A very different public health emergency
The COVID-19 pandemic isn’t the first time Razeq has had to deal with a major public health crisis.
In 2001, he was working as chief microbiologist for the Maryland Laboratories Administration when letters containing deadly anthrax spores began arriving at congressional offices and media outlets. Five people died as a result of those anonymous letters and 17 others were sickened by anthrax exposure.
But Razeq said the coronavirus pandemic is far worse. “This experience is a totally different story,” he said. The exposures and the impact of those anthrax attacks, while horrifying, were far more limited than a viral infection that can be easily spread with a cough or a sneeze, Razeq said.
Razeq is a Palestinian by birth and trained at the State University of New York’s School of Medicine. In addition to his medical doctorate, he also earned a PhD in microbiology.
A married father of four children, Razeq has worked at hospitals in Brooklyn, NY, and Qatar and the New York City public health lab, in addition to his time in Maryland.
These days, Razeq is normally up by 6:30 or 7 a.m. and then heads to the lab for 12 hours or more before going home to answer emails and return phone calls. He said his days often don’t end until 10 p.m. or later and, like the rest of his staff, he’s been working seven days a week since the pandemic began.

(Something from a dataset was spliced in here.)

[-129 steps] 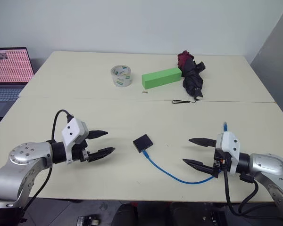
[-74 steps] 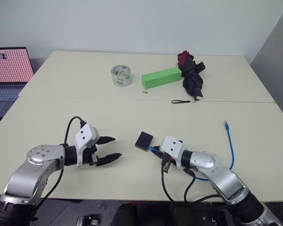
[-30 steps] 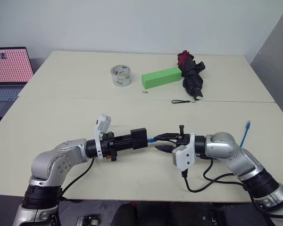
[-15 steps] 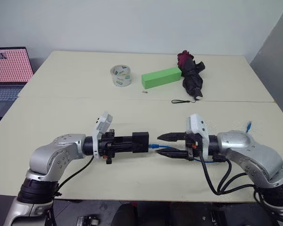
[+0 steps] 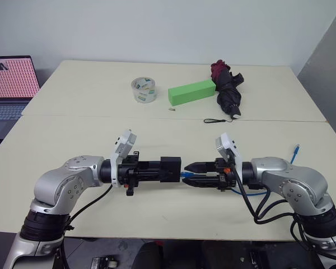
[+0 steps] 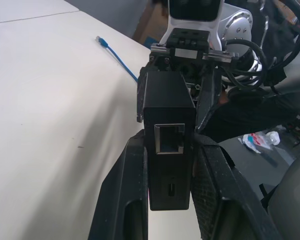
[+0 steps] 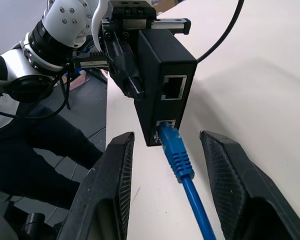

The pressure on everyone at the Rocky Hill lab right now is enormous, and Razeq said it’s only intensified by the constant stream of news and commentary about the pandemic on social media.
“It’s following you everywhere you go,” he said, “and that adds to the anxiety level.”
Despite all the precautions and preventative measures taken, Razeq knows there are no guarantees of complete safety for anyone on his staff in taking on a disease like COVID-19.
“There’s never going to be zero risk,” Razeq said. “But we’re trained to work under these high-risk conditions.”